EXERCISE OBJECTIVE
Using the listing below, set down exactly the lines from the one that contains "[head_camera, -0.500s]" through the one that contains "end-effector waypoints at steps", with no pictures.

DATA IN THIS EXERCISE
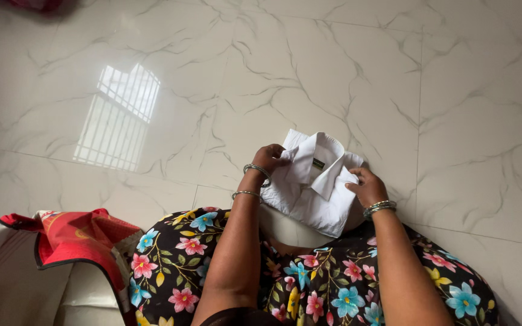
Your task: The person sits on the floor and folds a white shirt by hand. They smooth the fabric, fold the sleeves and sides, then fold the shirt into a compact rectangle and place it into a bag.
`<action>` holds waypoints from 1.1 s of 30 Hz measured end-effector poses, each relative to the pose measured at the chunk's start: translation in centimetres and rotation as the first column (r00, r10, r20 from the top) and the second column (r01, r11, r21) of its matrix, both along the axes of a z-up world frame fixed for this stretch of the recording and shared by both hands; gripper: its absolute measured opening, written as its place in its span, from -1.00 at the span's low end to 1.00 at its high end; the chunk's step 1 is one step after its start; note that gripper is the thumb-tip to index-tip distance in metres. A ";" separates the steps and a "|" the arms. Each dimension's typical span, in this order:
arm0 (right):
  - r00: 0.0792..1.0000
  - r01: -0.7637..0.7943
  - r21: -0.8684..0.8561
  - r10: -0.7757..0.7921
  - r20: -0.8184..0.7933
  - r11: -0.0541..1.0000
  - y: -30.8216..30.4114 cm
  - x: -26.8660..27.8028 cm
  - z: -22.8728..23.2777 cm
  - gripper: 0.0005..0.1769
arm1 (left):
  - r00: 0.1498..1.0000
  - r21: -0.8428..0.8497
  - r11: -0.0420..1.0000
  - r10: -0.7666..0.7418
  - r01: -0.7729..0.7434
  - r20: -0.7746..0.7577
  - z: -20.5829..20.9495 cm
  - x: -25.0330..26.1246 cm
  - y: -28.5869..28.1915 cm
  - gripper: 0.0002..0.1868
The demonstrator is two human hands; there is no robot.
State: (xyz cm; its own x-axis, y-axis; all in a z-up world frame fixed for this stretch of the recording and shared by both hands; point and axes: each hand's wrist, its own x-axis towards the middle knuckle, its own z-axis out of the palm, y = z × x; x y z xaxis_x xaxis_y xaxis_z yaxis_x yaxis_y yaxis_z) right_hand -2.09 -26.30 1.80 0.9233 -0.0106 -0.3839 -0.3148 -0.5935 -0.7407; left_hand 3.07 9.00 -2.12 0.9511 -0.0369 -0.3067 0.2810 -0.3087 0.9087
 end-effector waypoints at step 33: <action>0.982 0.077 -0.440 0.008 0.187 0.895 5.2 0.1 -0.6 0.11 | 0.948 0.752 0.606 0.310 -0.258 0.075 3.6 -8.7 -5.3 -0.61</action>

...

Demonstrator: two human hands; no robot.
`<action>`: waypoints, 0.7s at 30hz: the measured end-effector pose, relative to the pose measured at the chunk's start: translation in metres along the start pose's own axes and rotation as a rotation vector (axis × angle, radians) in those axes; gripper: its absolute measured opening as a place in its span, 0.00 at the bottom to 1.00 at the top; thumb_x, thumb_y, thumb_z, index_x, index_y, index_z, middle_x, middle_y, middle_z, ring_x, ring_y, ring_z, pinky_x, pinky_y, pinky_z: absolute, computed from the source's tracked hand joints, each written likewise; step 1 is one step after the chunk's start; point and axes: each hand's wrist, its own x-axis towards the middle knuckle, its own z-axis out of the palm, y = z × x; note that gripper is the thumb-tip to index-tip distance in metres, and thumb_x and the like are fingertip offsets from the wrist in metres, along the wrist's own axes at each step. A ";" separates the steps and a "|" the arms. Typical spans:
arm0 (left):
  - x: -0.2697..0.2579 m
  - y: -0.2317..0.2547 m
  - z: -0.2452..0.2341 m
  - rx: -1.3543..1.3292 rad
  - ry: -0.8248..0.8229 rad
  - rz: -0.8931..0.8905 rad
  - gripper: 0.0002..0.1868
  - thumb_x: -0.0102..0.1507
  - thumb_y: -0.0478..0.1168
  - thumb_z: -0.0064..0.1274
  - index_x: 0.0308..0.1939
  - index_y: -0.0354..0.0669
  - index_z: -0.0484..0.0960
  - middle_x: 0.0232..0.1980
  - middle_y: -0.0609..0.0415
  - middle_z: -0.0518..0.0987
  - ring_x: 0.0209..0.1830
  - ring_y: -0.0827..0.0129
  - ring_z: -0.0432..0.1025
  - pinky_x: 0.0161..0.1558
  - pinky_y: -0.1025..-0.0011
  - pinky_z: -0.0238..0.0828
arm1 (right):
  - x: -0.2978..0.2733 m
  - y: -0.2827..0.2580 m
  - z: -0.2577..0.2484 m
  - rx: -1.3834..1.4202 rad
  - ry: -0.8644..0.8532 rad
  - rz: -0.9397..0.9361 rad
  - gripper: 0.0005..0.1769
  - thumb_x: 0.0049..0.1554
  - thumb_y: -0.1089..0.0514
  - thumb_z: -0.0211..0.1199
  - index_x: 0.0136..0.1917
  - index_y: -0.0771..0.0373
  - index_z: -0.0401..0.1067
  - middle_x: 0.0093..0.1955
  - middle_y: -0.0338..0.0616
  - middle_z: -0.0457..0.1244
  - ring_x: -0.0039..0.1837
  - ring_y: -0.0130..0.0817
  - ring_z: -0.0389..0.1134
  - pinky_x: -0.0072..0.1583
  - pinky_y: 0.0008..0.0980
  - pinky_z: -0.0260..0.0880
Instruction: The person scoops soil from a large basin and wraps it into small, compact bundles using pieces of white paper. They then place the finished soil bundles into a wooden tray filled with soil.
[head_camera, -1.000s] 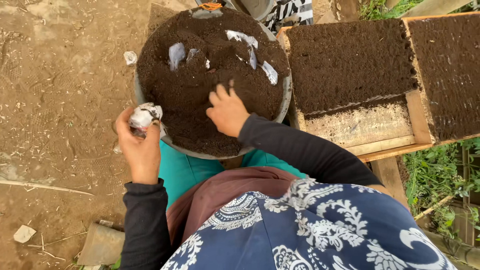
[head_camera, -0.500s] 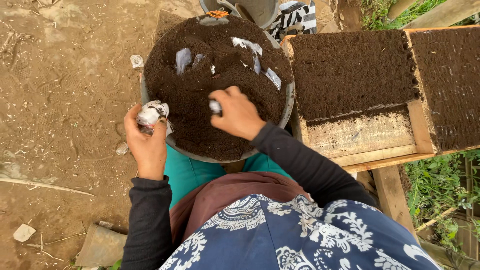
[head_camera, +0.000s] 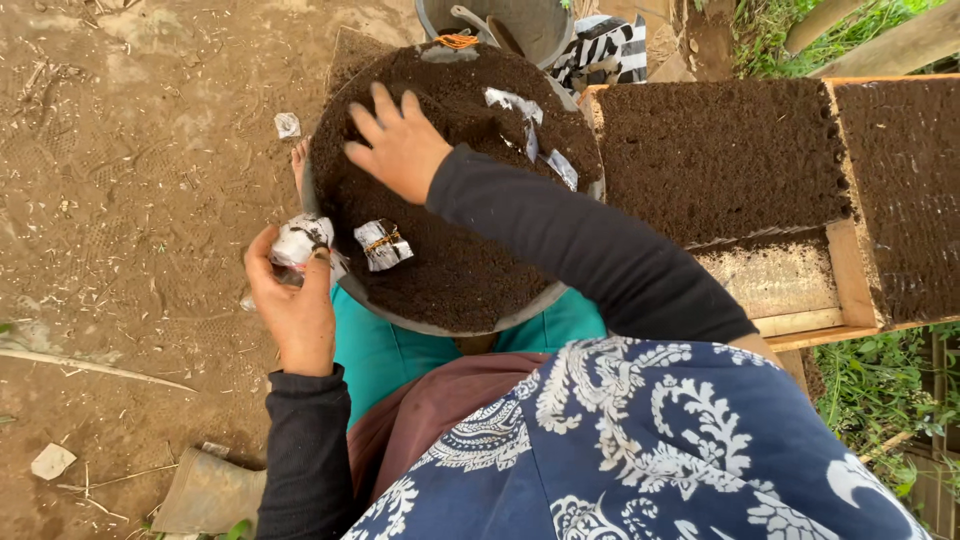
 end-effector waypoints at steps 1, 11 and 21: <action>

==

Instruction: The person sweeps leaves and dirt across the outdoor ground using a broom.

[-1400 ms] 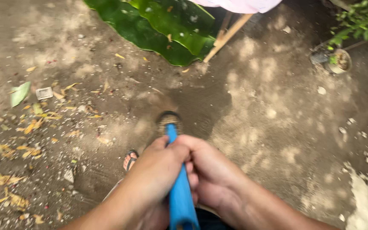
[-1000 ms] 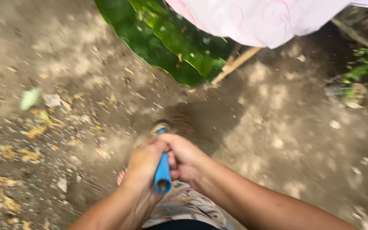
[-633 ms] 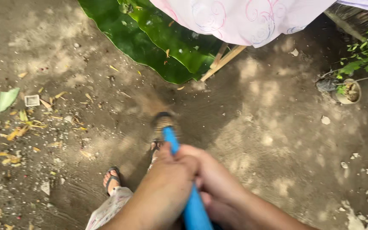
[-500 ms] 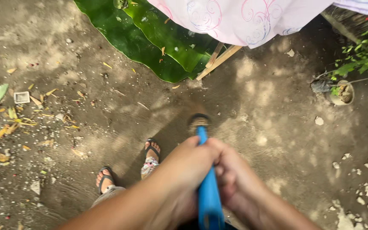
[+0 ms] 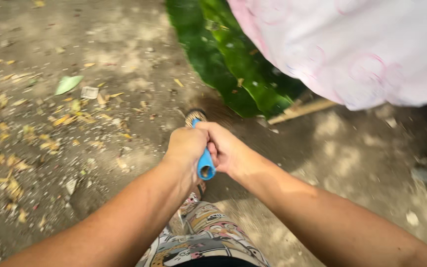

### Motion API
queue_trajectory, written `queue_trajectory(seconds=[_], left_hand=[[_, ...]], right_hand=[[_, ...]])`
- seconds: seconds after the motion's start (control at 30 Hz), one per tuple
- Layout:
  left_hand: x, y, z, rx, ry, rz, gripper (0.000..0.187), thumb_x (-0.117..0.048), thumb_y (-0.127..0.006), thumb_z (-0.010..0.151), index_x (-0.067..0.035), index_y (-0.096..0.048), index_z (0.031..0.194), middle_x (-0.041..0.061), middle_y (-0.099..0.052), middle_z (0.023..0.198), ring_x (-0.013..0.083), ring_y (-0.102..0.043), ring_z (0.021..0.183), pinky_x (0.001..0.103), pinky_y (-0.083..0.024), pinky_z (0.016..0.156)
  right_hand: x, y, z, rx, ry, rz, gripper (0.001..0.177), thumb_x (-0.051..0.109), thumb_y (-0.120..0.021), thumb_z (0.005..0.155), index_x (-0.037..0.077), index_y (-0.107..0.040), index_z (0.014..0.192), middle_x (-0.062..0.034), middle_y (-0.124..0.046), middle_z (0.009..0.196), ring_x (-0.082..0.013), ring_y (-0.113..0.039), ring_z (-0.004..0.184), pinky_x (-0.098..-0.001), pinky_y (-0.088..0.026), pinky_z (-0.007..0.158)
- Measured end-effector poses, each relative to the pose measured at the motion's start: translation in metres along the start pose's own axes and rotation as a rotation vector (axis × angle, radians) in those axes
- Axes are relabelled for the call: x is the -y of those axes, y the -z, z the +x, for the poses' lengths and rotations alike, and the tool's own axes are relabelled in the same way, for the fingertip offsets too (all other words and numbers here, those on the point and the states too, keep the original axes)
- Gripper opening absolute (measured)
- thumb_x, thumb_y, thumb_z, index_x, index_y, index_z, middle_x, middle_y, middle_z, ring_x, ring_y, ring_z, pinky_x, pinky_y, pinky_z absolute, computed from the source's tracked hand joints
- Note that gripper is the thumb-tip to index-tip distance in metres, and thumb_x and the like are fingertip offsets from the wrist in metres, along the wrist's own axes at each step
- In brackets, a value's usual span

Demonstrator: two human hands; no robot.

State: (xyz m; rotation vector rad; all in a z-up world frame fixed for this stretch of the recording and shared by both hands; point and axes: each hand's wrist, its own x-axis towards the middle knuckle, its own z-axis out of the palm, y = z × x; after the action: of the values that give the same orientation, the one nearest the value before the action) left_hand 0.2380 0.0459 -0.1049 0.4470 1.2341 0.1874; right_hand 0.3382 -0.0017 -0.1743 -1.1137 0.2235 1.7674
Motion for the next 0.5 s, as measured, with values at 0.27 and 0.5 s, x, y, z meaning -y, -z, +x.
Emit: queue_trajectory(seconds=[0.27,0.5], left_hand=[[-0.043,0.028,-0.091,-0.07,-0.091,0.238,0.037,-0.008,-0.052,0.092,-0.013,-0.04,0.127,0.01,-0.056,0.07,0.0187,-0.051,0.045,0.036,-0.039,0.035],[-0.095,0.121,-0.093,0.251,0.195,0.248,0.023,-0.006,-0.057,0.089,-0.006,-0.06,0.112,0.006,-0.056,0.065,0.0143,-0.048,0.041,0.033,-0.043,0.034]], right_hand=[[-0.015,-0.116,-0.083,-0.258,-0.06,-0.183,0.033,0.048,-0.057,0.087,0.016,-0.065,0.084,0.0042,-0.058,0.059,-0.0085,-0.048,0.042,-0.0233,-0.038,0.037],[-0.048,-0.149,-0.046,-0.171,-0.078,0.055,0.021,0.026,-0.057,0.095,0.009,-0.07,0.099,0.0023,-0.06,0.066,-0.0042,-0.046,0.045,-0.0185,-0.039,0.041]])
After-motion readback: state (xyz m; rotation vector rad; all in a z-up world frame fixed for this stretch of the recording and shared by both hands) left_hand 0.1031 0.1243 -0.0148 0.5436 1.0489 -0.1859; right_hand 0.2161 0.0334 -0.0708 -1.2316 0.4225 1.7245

RESPONSE TO THE TASK
[head_camera, -0.500s] 
[head_camera, +0.000s] 
 end-effector waypoints at steps 1, 11 and 21: <action>

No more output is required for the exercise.